Le secrétaire d’Etat à la Défense et aux Anciens Combattants, Hubert Falco, vient d’annoncer dans un communiqué de presse, daté du 12 septembre, la création officielle de « La Fondation pour la mémoire de la guerre d’Algérie et des combats de Tunisie et du Maroc, une Fondation au service de l’histoire. »

Et c’est à Paris, aux Invalides, au Musée de l’Armée et sous les yeux de Napoléon, que cette Fondation « reconnue d’utilité publique par un décret du 3 août 2010, sera installée le mardi 19 octobre prochain par Hubert Falco [...] à cette occasion, son premier conseil d’administration se réunira et élira son président.»

Le communiqué ministériel se veut familier, tranquille et serein, indiquant qu’« En France, plusieurs Fondations mémorielles, consacrées notamment à l’histoire de la Seconde Guerre mondiale, existent déjà [1]. Leur travail, unanimement reconnu, permet l’accès d’un large public à la compréhension d’une époque douloureuse. Et que c’est en s’inspirant de leur modèle qu’a été conçue la Fondation pour la mémoire de la guerre d’Algérie, des combats de Tunisie et du Maroc. Au service de l’histoire, elle aura pour mission de faciliter l’accès du public aux archives, de favoriser les travaux scientifiques français et internationaux, et de transmettre la mémoire d’une période souvent mal connue. »
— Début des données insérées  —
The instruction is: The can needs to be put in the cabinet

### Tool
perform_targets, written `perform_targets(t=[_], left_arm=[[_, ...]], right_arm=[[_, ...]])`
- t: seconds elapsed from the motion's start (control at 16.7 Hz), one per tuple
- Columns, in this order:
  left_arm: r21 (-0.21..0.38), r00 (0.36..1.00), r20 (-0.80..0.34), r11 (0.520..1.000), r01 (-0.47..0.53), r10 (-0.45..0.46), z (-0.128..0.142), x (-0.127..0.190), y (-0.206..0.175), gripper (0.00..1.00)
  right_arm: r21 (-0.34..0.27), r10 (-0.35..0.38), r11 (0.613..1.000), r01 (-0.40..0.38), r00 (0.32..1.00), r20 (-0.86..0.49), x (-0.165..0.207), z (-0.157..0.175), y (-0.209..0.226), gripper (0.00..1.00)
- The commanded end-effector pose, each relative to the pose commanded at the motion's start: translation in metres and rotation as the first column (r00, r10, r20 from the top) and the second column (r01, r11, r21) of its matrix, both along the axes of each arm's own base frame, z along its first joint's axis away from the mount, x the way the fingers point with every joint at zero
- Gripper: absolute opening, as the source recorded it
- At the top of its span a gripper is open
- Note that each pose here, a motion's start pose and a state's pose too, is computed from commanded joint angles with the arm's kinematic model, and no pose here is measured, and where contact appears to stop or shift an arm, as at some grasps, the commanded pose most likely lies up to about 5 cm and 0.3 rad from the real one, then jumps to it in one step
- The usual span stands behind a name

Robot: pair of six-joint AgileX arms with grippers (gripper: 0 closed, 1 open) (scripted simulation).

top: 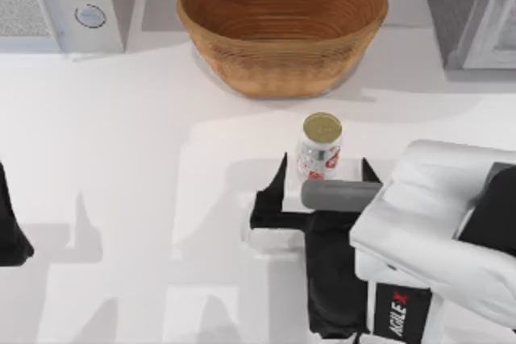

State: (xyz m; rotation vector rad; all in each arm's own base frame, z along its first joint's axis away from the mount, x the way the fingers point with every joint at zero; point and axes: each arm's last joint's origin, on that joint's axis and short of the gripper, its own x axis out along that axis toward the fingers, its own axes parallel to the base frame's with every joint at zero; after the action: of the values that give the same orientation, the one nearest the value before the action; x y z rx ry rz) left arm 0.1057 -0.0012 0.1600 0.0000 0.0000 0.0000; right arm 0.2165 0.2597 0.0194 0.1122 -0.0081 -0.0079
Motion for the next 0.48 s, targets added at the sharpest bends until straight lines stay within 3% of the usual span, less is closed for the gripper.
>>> perform_targets(t=[0.18,0.48], left_arm=[[0.0,1.0,0.0,1.0,0.0,0.0,0.0,0.0,0.0,1.0],[0.0,1.0,0.0,1.0,0.0,0.0,0.0,0.0,0.0,1.0]], right_arm=[[-0.097,-0.002,0.995,0.002,1.0,-0.003,-0.0038,-0.0078,0.0018,1.0],[-0.111,-0.002,0.994,0.002,1.0,-0.003,-0.0044,-0.009,0.0021,1.0]])
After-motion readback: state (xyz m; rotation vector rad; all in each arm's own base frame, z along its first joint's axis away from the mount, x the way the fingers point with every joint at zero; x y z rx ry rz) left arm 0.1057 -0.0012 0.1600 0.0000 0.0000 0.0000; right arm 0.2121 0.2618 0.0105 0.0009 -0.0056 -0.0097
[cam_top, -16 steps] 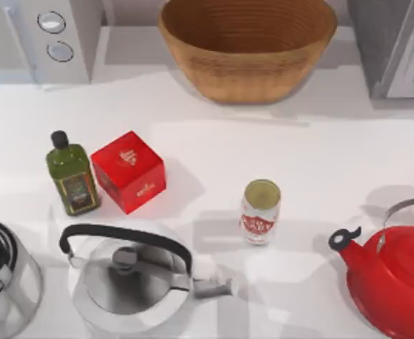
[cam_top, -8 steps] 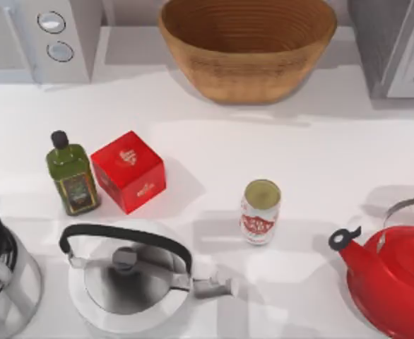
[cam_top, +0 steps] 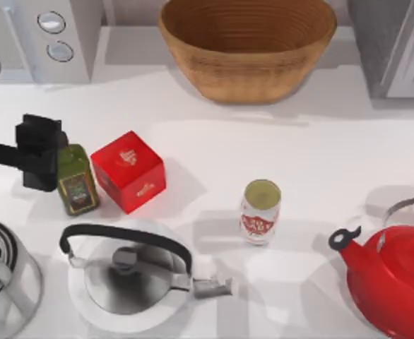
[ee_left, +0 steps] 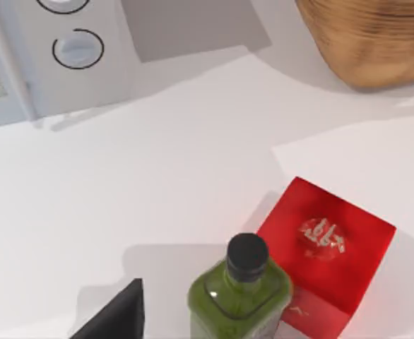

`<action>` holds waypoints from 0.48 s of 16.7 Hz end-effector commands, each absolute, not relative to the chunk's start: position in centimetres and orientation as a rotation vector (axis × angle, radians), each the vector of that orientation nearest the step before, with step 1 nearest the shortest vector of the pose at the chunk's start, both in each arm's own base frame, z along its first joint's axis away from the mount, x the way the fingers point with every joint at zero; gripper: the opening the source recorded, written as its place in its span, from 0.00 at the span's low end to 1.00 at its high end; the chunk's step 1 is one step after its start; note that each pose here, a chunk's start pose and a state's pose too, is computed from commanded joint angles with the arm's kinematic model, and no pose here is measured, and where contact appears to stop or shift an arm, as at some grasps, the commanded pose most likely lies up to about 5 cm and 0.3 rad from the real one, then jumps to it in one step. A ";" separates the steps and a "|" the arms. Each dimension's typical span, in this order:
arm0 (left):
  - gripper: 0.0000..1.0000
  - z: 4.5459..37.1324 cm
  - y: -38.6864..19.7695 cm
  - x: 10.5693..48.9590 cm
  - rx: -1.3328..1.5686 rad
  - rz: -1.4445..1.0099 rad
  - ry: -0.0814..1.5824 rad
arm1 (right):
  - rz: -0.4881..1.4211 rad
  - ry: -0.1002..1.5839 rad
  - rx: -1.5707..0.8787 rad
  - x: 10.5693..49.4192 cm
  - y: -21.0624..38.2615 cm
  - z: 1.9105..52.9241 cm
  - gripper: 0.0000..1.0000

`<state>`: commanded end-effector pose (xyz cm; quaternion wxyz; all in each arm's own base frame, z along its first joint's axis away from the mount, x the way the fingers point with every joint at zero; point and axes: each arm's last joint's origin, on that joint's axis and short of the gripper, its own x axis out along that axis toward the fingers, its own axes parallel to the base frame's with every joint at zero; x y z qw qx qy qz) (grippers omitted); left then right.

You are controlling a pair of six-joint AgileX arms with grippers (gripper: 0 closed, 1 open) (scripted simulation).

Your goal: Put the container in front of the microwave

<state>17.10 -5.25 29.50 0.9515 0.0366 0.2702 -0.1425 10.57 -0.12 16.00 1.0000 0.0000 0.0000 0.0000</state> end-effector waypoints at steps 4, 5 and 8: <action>1.00 32.3 -10.7 22.9 0.170 -0.412 0.805 | 0.000 0.000 0.000 10.6 -0.1 16.0 1.00; 1.00 32.5 -12.5 24.3 0.200 -0.440 0.868 | 0.000 0.000 0.000 10.6 -0.1 16.0 1.00; 1.00 31.8 -18.3 28.1 0.301 -0.515 1.048 | 0.000 0.000 0.000 10.6 -0.1 16.0 1.00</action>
Faut-il rappeler d’abord, que cette Fondation « pour la mémoire » et «au service de l'histoire », termes de H. Falco, a été inscrite précisément dans la loi controversée du 23 février 2005 « portant reconnaissance de la Nation et contribution nationale en faveur des Français rapatriés », voulue à l'époque par l’ancien président Jacques Chirac. Projet qu’il avait freiné ensuite en raison des tensions soulevées, en France comme en Algérie par les dispositions de l’article 4 de la loi (abrogées depuis), qui recommandaient aux enseignants de vanter auprès de leurs élèves « les aspects positifs de la colonisation ». Sans parler bien entendu de nombreux historiens qui ont dès le départ récusé une telle entreprise, notamment Jean-Charles Jauffret, spécialiste de l’histoire militaire coloniale qui a déclaré à Telerama.fr[2] : « Gilbert Meynier, Benjamin Stora, Jean-Pierre Rioux… nombre d’historiens sérieux, dont le travail sur cette période est reconnu, ont refusé, comme moi, d’entrer au conseil scientifique de cette fondation ».
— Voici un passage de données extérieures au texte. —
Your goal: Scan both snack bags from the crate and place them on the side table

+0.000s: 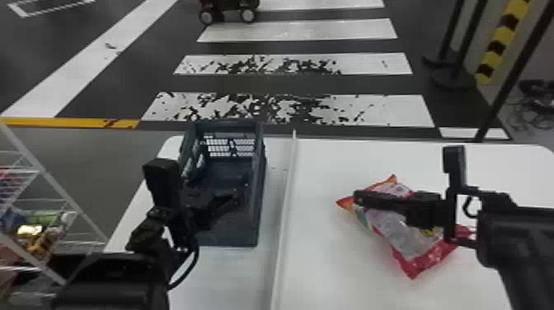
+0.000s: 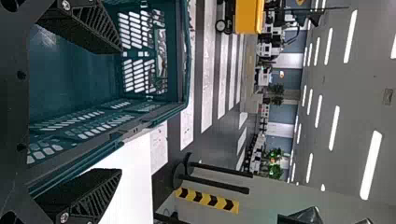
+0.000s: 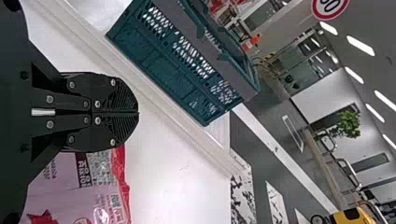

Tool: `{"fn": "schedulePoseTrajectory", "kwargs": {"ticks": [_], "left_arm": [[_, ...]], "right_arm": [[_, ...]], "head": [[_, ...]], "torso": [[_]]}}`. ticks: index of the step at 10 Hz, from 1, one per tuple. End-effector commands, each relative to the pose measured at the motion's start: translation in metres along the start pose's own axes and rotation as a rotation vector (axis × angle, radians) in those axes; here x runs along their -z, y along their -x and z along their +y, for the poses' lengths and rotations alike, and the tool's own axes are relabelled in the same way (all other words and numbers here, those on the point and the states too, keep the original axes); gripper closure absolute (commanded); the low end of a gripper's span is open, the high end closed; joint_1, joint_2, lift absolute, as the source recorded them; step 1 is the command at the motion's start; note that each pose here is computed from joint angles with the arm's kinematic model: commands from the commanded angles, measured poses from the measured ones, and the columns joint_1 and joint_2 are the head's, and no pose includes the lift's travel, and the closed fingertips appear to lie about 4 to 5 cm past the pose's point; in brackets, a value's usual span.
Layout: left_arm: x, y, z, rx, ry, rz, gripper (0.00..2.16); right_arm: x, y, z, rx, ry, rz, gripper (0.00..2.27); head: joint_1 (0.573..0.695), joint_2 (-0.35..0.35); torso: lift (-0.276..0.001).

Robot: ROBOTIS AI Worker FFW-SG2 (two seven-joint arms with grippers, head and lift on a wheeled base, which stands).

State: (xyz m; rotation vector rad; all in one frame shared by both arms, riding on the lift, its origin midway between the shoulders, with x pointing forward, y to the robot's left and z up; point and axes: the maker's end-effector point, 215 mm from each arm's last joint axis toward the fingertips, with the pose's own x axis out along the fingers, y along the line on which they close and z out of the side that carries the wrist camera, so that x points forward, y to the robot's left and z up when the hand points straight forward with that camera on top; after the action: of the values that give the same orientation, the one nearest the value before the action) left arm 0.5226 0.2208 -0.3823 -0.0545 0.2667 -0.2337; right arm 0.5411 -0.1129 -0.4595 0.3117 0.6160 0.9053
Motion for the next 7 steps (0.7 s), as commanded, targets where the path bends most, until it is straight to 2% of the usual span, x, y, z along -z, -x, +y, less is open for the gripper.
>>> {"fn": "schedulePoseTrajectory", "kwargs": {"ticks": [1, 4, 7], "left_arm": [[-0.001, 0.0, 0.001, 0.002, 0.001, -0.001, 0.09], [0.001, 0.001, 0.001, 0.003, 0.001, 0.002, 0.09], [-0.001, 0.0, 0.001, 0.006, 0.004, -0.002, 0.09]], "right_arm": [[0.011, -0.001, -0.011, 0.033, 0.02, 0.035, 2.21], [0.014, 0.004, -0.03, 0.092, 0.04, 0.038, 2.21], [0.016, 0.025, -0.057, 0.159, 0.041, 0.027, 2.21]], "head": [[0.695, 0.113], [0.695, 0.097], [0.695, 0.078]], "torso": [[-0.098], [-0.098], [-0.098]]}}
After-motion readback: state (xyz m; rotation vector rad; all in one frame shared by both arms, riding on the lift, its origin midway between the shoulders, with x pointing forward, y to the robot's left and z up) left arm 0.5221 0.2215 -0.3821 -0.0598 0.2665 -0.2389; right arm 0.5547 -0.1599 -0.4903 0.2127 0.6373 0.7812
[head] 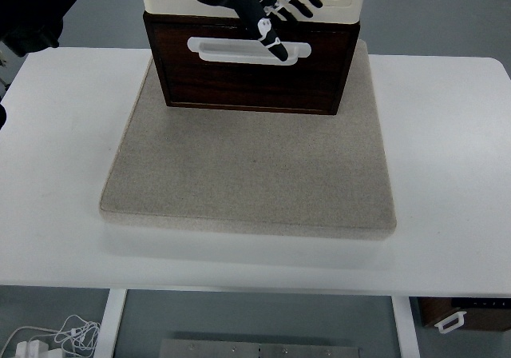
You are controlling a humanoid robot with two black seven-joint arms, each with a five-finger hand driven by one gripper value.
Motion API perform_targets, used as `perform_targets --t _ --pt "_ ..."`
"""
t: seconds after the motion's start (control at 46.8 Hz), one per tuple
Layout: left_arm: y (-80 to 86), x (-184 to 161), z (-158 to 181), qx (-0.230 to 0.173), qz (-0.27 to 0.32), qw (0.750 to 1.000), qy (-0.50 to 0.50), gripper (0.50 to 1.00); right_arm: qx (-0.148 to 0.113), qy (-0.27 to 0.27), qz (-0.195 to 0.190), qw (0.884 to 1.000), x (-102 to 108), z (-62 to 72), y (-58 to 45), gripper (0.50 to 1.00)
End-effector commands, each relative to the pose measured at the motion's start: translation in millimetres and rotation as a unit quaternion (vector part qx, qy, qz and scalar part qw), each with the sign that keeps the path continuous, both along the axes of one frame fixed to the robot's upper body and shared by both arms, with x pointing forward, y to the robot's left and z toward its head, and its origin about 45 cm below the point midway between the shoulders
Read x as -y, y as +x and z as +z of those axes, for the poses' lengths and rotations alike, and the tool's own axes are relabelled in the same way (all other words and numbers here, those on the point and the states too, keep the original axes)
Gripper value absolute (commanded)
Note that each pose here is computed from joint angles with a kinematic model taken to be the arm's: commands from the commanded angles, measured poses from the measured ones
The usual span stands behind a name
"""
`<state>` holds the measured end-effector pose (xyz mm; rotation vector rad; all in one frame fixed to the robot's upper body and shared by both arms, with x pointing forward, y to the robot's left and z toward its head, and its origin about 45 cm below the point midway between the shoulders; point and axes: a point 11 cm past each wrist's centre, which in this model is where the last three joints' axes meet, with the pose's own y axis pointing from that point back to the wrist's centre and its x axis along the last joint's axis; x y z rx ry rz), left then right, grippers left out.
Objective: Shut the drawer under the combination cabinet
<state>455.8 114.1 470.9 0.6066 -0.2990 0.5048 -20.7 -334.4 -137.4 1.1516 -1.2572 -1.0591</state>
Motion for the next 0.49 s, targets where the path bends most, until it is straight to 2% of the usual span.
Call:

Il a fallut donc attendre le samedi 31 mars 2007, quand Nicolas Sarkozy, avait reçu une centaine de représentants de harkis à son QG de campagne pour remettre ce projet à l’ordre du jour, déclarant que s’il était élu, il souhaitait « la création rapide » de cette fondation en précisant qu’elle serait « dirigée par les rapatriés pour les rapatriés ».
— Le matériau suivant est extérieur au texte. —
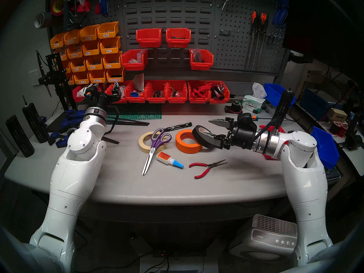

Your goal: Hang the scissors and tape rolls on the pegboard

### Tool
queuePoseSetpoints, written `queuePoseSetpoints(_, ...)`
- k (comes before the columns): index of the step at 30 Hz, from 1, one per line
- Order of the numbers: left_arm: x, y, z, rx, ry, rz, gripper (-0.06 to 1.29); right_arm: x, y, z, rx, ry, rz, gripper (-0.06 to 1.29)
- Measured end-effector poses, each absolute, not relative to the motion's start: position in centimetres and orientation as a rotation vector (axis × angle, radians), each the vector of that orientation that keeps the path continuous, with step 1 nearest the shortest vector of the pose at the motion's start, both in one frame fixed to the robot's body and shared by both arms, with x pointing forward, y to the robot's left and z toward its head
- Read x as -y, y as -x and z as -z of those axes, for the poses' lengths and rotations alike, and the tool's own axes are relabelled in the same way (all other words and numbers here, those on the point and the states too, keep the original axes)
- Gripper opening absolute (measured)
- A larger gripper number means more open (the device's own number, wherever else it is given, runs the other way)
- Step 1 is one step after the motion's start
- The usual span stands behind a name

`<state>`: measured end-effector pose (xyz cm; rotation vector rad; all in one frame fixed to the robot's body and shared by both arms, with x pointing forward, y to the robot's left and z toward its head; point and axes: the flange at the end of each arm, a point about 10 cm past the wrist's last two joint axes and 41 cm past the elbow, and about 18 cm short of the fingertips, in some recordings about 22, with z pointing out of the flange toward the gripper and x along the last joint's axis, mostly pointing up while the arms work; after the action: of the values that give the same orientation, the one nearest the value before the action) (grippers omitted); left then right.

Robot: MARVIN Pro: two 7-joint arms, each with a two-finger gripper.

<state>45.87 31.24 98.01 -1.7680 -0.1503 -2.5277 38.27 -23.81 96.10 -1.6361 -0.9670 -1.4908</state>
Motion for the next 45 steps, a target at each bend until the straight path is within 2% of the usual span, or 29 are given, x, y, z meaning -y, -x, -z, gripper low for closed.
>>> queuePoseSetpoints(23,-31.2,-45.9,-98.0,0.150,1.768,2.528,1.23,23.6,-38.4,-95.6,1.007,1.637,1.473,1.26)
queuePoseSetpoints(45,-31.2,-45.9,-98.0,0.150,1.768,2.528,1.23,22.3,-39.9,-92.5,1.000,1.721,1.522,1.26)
Une fois élu, le Président de la République relance cette fois concrètement ce projet en décembre 2007 au Palais de l'Élysée devant les associations d’anciens combattants d’Afrique du Nord et de rapatriés harkis auxquelles il avait alors assigné « « cette fondation devra aider à la réconciliation des mémoires : mémoire des anciens combattants, mémoire des rapatriés, mémoire des harkis, mémoire des Algériens, mémoire des historiens ».

C’est ainsi donc, à travers ce processus, et obstination de plus 5 ans durant que ce projet s’est matérialisé. Bref !

L’officialisation maintenant dans quelques jours de cette fondation dont Pierre Nora pense que « La mémoire divise, l'histoire rassemble», elle ne manquerait certainement pas de faire réagir et de faire couler beaucoup d’encre.

Néanmoins, à présent, c’est la Ligue des droits de l'Homme(Toulon) qui s'interroge sur son site internet écrivant que: « L’actualité amène à formuler de nouvelles questions» sur ce projet déterré et qui se demande également sur: « Quel crédit accorder à une fondation créée par un État qui a été incapable à ce jour de reconnaître son implication première et essentielle dans les traumatismes engendrés par la colonisation en Algérie, de dire la vérité sur la disparition de Maurice Audin en 1957, ou de reconnaître sa responsabilité dans le traitement infligé aux harkis ? Et, surtout, souligne la LDHT : « Quel crédit accorder à une fondation dont la mise en place est confiée à un homme politique qui n’hésite pas à faire régulièrement fleurir un monument d’hommage aux Martyrs de l’Algérie française ?

Kateb Yacine, grand écrivain algérien, aimait souvent dire : « Paris est le Balcon du monde » pour illustrer son amour et son admiration pour cette France faite d’une certaine grandeur de vue politique au sens le plus large du terme; il pensait sans doute aux Lumières, à Voltaire, Rousseau et bien d’autre certainement. Jusqu’à la fin de sa vie cet amour et cette admiration sont restés intactes et n'ont pris à aucun moment ride chez Kateb Yacine, dont à contrario, il pouvait trouver moult raisons pour s'en déjuger.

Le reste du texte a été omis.